Often, anti-inflammatory steroids are used to control disease flares and were once acceptable as a maintenance drug. In use for several years in Crohn's disease patients and recently in patients with ulcerative colitis, biologicals have been used such as TNF inhibitors. Severe cases may require surgery, such as bowel resection, strictureplasty or a temporary or permanent colostomy or ileostomy. Alternative medicine treatments for bowel disease exist in various forms, however such methods concentrate on controlling underlying pathology in order to avoid prolonged steroidal exposure or surgical excisement.
Usually the treatment is started by administering drugs with high anti-inflammatory effects, such as prednisone. Once the inflammation is successfully controlled, the patient is usually switched to a lighter drug to keep the disease in remission, such as Asacol, a mesalazine. If unsuccessful, a combination of the aforementioned immunosuppression drugs with a mesalazine (which may also have an anti-inflammatory effect) may or may not be administered, depending on the patient.

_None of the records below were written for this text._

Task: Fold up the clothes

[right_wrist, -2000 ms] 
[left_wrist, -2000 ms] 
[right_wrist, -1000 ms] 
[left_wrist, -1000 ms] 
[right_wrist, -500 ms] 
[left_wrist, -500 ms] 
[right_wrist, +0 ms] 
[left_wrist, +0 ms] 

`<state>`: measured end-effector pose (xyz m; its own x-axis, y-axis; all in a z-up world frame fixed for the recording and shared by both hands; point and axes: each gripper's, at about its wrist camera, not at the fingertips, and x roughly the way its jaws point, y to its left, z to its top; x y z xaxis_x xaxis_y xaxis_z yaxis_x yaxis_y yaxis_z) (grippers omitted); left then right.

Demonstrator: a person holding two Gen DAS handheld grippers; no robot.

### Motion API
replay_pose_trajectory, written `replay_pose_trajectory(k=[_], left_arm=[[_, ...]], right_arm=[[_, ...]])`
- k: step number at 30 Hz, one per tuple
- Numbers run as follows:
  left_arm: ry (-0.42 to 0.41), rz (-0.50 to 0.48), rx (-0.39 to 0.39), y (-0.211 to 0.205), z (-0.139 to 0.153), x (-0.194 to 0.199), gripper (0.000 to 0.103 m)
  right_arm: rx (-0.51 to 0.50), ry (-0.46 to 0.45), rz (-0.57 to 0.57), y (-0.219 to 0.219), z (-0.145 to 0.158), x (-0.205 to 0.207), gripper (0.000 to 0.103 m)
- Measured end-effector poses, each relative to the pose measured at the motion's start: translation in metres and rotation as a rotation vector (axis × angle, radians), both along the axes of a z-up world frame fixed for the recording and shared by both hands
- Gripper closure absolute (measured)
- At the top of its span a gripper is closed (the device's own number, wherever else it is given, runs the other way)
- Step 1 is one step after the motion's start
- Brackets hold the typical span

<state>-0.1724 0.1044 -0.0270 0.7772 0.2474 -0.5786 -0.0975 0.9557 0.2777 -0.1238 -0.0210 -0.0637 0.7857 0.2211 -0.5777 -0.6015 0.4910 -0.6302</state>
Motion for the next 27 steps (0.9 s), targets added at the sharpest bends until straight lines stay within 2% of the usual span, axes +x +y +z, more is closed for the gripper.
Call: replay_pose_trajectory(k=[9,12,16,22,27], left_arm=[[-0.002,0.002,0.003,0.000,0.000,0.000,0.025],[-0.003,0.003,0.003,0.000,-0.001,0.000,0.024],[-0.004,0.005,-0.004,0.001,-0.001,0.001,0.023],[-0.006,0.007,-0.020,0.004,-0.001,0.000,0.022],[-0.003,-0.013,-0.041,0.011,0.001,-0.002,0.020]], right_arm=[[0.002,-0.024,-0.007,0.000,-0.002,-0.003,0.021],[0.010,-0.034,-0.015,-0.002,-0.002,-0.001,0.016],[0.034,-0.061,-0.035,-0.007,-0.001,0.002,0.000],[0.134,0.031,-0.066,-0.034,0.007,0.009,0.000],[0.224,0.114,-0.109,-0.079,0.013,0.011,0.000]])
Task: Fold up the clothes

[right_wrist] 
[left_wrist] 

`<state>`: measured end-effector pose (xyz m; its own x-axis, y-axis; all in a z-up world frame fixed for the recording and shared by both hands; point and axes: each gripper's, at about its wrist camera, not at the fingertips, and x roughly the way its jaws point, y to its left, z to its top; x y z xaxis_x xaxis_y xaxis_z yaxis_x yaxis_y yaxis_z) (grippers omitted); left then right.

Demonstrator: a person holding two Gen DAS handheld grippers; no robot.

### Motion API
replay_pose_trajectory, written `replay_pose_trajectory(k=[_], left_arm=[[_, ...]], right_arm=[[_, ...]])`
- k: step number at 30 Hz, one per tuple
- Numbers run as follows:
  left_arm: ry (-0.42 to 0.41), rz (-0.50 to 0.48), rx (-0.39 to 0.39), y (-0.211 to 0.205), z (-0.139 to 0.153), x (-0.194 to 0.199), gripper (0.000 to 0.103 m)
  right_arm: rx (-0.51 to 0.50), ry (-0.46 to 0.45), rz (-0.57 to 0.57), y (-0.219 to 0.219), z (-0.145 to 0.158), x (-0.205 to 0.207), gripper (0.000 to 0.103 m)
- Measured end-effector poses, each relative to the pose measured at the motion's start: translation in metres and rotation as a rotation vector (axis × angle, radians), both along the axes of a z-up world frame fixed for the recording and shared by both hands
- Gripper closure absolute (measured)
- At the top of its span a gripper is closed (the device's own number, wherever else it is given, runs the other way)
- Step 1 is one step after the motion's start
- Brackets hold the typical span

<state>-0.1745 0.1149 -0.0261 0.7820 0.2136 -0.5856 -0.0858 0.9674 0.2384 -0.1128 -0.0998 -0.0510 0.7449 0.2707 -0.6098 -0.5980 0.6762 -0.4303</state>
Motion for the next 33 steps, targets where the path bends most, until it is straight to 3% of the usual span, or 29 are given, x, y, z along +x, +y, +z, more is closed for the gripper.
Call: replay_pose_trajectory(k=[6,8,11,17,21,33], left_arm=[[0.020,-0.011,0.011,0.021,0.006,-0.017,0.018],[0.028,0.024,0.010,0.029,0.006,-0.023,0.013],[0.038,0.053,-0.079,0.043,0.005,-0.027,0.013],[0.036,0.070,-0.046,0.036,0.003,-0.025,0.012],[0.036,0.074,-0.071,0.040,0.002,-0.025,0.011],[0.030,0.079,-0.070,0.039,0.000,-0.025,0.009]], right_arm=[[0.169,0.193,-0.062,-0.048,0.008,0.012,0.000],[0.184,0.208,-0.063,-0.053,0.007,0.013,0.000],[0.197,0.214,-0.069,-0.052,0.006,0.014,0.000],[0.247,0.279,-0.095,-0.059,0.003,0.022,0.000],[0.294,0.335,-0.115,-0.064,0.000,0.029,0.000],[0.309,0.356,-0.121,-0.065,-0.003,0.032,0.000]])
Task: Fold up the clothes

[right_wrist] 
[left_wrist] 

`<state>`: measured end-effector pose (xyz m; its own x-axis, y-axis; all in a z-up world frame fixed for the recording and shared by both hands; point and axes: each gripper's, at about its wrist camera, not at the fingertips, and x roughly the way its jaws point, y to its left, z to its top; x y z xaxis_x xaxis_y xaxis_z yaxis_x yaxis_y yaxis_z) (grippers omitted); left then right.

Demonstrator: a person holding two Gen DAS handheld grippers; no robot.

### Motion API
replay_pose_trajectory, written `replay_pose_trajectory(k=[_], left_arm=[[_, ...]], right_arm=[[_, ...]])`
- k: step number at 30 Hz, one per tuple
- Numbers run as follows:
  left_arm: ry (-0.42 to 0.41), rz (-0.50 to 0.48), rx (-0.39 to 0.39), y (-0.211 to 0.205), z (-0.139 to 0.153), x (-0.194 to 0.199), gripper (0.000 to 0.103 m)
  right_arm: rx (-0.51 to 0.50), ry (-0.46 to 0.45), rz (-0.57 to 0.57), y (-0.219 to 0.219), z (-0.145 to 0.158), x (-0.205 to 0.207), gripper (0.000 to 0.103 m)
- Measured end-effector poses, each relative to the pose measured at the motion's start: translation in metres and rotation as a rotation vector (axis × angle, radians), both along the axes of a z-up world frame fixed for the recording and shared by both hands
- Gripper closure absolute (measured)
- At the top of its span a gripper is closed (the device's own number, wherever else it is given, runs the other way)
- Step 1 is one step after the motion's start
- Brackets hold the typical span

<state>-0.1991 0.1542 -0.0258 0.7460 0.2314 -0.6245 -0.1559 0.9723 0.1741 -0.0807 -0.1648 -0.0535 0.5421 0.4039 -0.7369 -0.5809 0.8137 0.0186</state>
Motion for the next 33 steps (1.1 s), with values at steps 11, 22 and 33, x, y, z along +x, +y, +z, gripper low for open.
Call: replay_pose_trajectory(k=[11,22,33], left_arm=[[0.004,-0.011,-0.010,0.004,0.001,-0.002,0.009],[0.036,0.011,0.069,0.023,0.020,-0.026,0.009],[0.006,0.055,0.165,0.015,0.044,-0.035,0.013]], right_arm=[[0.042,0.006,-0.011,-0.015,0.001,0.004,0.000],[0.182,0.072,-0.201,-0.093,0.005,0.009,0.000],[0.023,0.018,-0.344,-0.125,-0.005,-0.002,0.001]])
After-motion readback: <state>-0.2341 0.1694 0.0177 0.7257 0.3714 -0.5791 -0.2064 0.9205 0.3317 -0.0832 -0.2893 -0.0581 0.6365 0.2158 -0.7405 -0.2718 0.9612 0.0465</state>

Histoplasma produces toxins that cause intestinal disease called histoplasmosis that is a “serious consideration” in an immunocompromised patient with signs and symptoms of IBD. Antifungal drugs such as nystatin (a broad spectrum gut antifungal) and either itraconazole (Sporanox) or fluconazole (Diflucan) have been suggested as a treatment for IBD disorders such as Crohn’s disease and ulcerative colitis that all share the same symptoms such as diarrhea, weight loss, fever, and abdominal pain.
A relatively new treatment option is fecal bacteriotherapy (FBT), which has been used to successfully treat IBD in several small studies. A memoir of home treatment of IBD with fecal bacteriotherapy, "Ulcerative Colitis from the Bottom Up," has been published as an ebook at Smashwords.com.